**Recorded data**
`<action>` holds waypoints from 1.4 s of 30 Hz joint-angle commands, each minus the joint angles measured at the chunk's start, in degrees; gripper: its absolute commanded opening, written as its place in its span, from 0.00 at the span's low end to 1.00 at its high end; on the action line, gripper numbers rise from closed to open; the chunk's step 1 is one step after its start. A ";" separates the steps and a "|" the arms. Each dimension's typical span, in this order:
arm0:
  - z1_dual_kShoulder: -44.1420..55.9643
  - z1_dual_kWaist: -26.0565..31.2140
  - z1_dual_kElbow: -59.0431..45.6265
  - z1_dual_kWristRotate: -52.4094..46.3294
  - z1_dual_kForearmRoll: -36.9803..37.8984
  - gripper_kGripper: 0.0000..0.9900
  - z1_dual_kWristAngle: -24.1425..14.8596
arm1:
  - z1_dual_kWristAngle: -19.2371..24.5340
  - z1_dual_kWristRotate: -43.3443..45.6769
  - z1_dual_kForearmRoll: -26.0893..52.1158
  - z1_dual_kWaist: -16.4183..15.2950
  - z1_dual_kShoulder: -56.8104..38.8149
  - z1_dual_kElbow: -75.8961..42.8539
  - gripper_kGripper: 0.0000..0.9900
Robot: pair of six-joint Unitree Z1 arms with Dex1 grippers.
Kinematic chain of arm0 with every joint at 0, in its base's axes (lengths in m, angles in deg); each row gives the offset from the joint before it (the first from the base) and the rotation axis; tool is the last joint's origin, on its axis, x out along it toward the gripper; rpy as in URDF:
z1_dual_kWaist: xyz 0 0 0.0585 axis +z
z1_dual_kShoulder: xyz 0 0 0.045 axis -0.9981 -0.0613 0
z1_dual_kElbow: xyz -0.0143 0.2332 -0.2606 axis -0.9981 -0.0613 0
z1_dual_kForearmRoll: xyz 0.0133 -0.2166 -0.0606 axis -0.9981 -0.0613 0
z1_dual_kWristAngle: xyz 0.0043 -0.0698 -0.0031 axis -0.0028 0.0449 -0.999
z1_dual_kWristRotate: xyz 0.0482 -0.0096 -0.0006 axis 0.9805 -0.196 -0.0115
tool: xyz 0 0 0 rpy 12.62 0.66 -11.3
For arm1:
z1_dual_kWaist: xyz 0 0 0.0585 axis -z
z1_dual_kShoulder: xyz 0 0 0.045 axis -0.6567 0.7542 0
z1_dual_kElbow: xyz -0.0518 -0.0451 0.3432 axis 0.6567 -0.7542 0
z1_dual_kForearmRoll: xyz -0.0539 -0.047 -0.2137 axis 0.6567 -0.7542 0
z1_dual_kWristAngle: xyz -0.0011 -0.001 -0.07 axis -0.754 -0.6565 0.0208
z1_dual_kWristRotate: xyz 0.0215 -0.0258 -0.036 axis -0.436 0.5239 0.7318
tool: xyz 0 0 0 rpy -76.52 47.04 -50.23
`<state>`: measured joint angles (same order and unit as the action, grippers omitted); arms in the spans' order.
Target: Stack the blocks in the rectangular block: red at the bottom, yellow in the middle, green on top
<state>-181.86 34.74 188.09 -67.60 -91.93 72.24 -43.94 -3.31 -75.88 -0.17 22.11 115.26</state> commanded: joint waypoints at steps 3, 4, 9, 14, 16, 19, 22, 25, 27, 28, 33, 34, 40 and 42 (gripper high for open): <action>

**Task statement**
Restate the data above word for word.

**Written solution**
`<action>` holds waypoints from 1.4 s of 30 Hz joint-angle commands, each minus the joint angles measured at the chunk's start, in degrees; gripper: its absolute commanded opening, written as its place in its span, from 0.00 at the span's low end to 1.00 at its high end; on the action line, gripper numbers rise from closed to open; the chunk's step 1 is one step after its start. A ";" separates the steps and a "|" the arms. Each dimension's typical span, in this order:
arm0:
  - z1_dual_kShoulder: -44.1420..55.9643
  - z1_dual_kWaist: -26.0565..31.2140
  - z1_dual_kElbow: -59.0431..45.6265
  - z1_dual_kWristRotate: -52.4094..46.3294
  - z1_dual_kForearmRoll: -36.9803..37.8984
  - gripper_kGripper: 0.0000..0.9900
  - z1_dual_kWristAngle: -24.1425..14.8596
arm1:
  - z1_dual_kWristAngle: -19.2371..24.5340
  - z1_dual_kWristRotate: -43.3443..45.6769
  - z1_dual_kForearmRoll: -26.0893..52.1158
  - z1_dual_kWaist: -16.4183..15.2950
  - z1_dual_kShoulder: -56.8104..38.8149
  - z1_dual_kElbow: -75.8961..42.8539
  - gripper_kGripper: 0.0000..0.9900
Robot: pair of six-joint Unitree Z1 arms with Dex1 grippers.
Kinematic chain of arm0 with every joint at 0, in its base's axes (lengths in m, angles in deg); each row gives the offset from the joint before it (the first from the base) and the rotation axis; tool is the last joint's origin, on its axis, x out along it toward the gripper; rpy as in URDF:
z1_dual_kWaist: xyz 0 0 0.0585 axis +z
z1_dual_kShoulder: xyz 0 0 0.045 axis -0.9981 -0.0613 0
z1_dual_kElbow: xyz -0.0143 0.2332 -0.2606 axis -0.9981 -0.0613 0
z1_dual_kForearmRoll: xyz 0.0133 -0.2166 -0.0606 axis -0.9981 -0.0613 0
z1_dual_kWristAngle: xyz 0.0043 -0.0698 -0.0031 axis -0.0028 0.0449 -0.999
z1_dual_kWristRotate: xyz 0.0482 -0.0096 -0.0006 axis 0.9805 -0.196 -0.0115
tool: xyz 0 0 0 rpy 12.62 0.66 -11.3
For arm1:
z1_dual_kWaist: xyz 0 0 0.0585 axis -z
z1_dual_kShoulder: xyz 0 0 0.045 axis -0.6567 0.7542 0
z1_dual_kElbow: xyz -0.0518 -0.0451 0.3432 axis 0.6567 -0.7542 0
z1_dual_kForearmRoll: xyz -0.0539 -0.047 -0.2137 axis 0.6567 -0.7542 0
z1_dual_kWristAngle: xyz -0.0011 -0.001 -0.07 axis -0.754 -0.6565 0.0208
z1_dual_kWristRotate: xyz 0.0215 -0.0258 -0.036 axis -0.436 0.5239 0.7318
tool: xyz 0 0 0 rpy -76.52 47.04 -50.23
`<state>`: measured joint angles (same order and unit as the action, grippers omitted); arms in the spans' order.
Target: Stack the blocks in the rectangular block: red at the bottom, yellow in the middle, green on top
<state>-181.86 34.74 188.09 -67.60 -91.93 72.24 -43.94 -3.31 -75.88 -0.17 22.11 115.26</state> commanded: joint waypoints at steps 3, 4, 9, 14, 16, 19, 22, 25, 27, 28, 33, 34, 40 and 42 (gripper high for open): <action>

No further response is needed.